Required work: Collect each line of the records containing the string "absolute".

Exercise data section start

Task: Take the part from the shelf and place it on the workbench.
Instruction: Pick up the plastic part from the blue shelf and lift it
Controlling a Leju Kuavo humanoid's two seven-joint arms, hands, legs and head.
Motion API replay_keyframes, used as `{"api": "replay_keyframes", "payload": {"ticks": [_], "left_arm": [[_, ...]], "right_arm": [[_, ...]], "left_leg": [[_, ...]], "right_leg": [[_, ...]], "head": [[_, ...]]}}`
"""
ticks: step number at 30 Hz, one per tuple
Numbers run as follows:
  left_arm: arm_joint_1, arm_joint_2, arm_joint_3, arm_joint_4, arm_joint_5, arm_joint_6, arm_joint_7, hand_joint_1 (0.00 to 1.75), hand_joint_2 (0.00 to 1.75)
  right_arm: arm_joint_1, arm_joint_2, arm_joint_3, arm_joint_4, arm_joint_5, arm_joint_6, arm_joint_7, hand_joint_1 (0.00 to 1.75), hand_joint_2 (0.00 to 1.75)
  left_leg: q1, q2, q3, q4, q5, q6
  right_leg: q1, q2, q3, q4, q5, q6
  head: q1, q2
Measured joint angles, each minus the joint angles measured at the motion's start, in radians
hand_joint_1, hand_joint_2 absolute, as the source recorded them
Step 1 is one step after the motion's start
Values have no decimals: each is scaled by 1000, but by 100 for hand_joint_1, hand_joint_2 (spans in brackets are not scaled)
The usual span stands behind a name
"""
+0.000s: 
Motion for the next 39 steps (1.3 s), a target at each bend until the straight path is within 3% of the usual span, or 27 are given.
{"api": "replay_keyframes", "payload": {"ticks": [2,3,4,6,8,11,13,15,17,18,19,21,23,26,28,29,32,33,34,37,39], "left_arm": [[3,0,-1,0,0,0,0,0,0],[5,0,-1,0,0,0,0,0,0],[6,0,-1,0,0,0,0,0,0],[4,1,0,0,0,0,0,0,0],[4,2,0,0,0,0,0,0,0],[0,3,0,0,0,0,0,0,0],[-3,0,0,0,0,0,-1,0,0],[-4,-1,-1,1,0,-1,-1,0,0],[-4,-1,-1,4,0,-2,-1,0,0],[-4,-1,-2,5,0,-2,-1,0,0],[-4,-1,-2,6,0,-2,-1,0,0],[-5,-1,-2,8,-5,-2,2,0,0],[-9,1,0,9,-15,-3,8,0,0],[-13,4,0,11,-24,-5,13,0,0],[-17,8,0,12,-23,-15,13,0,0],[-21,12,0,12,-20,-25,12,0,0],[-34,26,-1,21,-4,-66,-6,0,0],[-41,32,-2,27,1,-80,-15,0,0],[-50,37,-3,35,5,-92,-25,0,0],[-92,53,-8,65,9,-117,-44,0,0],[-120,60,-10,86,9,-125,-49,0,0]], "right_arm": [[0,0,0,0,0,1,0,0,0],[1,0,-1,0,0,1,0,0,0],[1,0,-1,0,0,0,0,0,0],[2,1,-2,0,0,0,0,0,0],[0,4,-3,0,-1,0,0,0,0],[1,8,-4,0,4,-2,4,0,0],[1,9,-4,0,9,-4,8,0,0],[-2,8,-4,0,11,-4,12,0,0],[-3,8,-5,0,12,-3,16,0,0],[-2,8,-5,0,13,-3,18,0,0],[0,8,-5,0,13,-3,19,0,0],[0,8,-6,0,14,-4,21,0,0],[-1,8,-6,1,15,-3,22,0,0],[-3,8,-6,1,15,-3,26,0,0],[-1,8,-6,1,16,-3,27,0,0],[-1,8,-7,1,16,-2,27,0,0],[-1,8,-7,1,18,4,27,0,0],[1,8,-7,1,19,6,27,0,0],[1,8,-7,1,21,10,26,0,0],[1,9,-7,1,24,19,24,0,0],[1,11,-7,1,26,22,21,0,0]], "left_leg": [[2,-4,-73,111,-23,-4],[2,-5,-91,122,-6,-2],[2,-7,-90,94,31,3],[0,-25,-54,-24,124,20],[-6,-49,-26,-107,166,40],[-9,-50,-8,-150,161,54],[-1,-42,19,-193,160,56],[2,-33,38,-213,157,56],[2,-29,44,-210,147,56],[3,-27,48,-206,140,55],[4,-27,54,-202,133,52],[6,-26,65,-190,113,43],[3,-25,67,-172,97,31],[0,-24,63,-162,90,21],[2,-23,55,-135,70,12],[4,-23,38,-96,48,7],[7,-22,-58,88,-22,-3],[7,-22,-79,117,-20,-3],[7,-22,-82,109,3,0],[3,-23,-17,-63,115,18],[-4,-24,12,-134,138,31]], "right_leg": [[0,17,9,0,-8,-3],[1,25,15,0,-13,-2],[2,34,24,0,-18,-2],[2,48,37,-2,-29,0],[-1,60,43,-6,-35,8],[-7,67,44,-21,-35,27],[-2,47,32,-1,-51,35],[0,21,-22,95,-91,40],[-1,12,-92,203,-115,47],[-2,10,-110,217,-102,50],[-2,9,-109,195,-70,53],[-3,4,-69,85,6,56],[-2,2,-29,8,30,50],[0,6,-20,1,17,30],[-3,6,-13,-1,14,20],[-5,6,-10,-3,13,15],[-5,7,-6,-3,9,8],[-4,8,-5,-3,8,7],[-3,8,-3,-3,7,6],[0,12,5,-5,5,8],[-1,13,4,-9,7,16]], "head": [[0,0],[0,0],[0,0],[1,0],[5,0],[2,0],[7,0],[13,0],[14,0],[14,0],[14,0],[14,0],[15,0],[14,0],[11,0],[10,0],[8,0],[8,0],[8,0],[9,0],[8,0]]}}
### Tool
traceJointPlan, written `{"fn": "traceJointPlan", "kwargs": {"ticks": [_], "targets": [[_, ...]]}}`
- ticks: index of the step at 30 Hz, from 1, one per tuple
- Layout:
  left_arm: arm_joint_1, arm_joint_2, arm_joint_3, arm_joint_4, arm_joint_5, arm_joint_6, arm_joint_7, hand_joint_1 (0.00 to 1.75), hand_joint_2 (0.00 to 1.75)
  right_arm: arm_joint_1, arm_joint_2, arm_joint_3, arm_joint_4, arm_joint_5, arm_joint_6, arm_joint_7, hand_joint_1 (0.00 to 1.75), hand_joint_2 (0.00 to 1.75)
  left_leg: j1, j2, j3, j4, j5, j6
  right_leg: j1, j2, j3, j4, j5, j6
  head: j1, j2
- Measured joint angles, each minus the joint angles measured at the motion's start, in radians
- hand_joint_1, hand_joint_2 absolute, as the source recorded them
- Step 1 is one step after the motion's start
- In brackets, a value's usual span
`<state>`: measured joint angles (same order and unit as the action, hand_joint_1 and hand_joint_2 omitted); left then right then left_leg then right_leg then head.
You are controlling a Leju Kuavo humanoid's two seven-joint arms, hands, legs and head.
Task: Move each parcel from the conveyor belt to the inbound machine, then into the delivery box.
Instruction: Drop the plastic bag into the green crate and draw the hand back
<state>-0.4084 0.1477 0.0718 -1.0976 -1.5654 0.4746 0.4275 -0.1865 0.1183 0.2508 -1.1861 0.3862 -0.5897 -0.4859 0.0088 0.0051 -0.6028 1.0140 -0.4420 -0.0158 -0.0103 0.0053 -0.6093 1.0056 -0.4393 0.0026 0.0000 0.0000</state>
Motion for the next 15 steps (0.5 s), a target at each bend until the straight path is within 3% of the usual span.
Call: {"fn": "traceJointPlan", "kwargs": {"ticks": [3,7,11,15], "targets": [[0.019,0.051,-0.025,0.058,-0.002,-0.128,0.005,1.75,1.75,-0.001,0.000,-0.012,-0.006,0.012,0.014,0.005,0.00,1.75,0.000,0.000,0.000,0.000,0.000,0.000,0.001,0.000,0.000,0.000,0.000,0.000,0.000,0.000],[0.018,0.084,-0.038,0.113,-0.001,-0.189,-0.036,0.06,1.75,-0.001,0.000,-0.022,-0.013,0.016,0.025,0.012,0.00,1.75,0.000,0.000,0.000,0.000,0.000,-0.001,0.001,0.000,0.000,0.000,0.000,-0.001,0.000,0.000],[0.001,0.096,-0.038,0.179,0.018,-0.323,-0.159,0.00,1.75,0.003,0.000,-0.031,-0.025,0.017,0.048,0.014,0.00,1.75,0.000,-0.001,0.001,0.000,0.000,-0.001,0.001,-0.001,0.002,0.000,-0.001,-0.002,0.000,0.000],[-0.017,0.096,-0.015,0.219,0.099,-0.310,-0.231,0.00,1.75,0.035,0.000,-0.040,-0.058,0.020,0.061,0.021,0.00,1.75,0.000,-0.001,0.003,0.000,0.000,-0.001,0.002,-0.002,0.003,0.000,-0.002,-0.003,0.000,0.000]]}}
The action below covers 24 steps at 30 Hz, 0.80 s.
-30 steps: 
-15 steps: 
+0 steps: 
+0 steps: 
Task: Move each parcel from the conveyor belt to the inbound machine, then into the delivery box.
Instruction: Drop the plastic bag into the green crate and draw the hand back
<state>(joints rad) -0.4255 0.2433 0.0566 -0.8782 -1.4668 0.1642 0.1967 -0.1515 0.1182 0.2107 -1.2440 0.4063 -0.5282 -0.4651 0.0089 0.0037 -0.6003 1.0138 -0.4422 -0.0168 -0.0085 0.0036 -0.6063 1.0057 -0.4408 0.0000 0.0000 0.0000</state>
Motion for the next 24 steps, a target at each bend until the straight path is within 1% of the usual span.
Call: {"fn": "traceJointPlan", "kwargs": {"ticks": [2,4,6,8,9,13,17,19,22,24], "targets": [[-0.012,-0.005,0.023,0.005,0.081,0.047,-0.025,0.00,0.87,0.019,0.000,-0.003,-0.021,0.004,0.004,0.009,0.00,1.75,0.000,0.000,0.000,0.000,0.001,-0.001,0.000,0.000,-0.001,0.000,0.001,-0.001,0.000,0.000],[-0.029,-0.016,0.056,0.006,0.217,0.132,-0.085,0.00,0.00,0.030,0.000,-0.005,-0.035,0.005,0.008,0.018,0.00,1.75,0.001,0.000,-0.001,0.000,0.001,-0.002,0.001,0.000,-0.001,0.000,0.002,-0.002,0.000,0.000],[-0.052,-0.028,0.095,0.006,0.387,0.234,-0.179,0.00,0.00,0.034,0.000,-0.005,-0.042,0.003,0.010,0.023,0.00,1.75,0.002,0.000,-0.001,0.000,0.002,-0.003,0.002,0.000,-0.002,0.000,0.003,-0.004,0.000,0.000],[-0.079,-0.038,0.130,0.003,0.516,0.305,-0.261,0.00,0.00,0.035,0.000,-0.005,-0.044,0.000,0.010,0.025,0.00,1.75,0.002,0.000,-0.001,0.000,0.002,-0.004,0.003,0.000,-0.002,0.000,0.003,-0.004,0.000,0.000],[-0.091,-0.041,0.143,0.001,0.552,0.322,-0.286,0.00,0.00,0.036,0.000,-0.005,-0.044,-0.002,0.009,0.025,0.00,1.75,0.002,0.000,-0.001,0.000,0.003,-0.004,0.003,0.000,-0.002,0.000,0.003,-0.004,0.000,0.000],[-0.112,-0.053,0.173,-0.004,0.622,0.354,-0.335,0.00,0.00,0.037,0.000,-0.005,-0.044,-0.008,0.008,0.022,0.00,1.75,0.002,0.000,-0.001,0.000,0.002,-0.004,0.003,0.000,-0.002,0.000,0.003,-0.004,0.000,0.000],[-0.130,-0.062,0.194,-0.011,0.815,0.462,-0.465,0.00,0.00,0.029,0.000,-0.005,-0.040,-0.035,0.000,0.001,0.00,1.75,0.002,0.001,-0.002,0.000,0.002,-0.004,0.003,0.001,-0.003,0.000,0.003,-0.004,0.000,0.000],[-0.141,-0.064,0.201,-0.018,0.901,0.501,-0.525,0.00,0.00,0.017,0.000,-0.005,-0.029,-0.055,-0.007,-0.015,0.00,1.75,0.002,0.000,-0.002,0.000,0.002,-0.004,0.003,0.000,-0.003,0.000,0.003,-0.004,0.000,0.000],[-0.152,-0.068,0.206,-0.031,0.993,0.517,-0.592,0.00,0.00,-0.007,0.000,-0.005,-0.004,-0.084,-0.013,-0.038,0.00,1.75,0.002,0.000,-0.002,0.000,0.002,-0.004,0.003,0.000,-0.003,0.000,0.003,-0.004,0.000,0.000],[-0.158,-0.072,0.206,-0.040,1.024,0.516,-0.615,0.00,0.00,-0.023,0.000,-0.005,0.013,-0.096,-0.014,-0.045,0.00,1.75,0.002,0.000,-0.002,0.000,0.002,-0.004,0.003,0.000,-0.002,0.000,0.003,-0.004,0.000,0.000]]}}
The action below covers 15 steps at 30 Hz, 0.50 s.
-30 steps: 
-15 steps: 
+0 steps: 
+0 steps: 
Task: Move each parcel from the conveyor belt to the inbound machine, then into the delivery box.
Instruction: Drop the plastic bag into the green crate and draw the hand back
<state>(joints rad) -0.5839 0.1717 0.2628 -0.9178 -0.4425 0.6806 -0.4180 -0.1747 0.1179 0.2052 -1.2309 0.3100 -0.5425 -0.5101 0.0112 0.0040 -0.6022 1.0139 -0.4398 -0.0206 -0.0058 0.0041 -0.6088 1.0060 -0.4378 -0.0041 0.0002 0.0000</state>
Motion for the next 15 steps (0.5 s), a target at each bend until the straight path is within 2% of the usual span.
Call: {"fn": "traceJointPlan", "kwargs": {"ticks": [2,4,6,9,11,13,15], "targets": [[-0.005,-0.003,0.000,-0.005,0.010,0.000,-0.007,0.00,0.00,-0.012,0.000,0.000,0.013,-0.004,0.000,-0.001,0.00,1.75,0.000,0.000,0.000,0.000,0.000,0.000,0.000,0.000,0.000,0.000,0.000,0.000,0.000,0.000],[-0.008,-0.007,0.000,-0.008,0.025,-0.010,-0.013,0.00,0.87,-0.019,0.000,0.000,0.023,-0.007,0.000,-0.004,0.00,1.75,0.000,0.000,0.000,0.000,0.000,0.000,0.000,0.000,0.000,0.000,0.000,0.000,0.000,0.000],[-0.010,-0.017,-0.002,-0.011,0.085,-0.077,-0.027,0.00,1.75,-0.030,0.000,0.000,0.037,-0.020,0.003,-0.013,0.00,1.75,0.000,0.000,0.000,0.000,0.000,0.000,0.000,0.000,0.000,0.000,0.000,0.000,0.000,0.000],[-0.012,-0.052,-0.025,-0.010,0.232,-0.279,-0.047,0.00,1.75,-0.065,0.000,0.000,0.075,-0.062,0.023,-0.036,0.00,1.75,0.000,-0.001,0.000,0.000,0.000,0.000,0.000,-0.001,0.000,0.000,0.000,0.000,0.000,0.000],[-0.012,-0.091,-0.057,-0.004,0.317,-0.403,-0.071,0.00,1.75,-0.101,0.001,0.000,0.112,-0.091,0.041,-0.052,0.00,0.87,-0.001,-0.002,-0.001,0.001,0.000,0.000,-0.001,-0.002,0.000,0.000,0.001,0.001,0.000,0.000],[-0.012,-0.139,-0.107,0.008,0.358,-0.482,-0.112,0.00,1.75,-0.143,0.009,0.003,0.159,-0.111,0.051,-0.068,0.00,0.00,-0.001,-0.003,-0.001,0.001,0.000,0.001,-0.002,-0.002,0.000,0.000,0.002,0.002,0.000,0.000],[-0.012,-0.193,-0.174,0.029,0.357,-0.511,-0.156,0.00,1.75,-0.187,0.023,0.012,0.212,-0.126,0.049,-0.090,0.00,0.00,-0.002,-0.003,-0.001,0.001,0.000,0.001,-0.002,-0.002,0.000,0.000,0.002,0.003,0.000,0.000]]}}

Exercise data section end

Your response:
hand_joint_1, hand_joint_2 absolute, as the source recorded them
- hand_joint_1, hand_joint_2 absolute, as the source recorded them

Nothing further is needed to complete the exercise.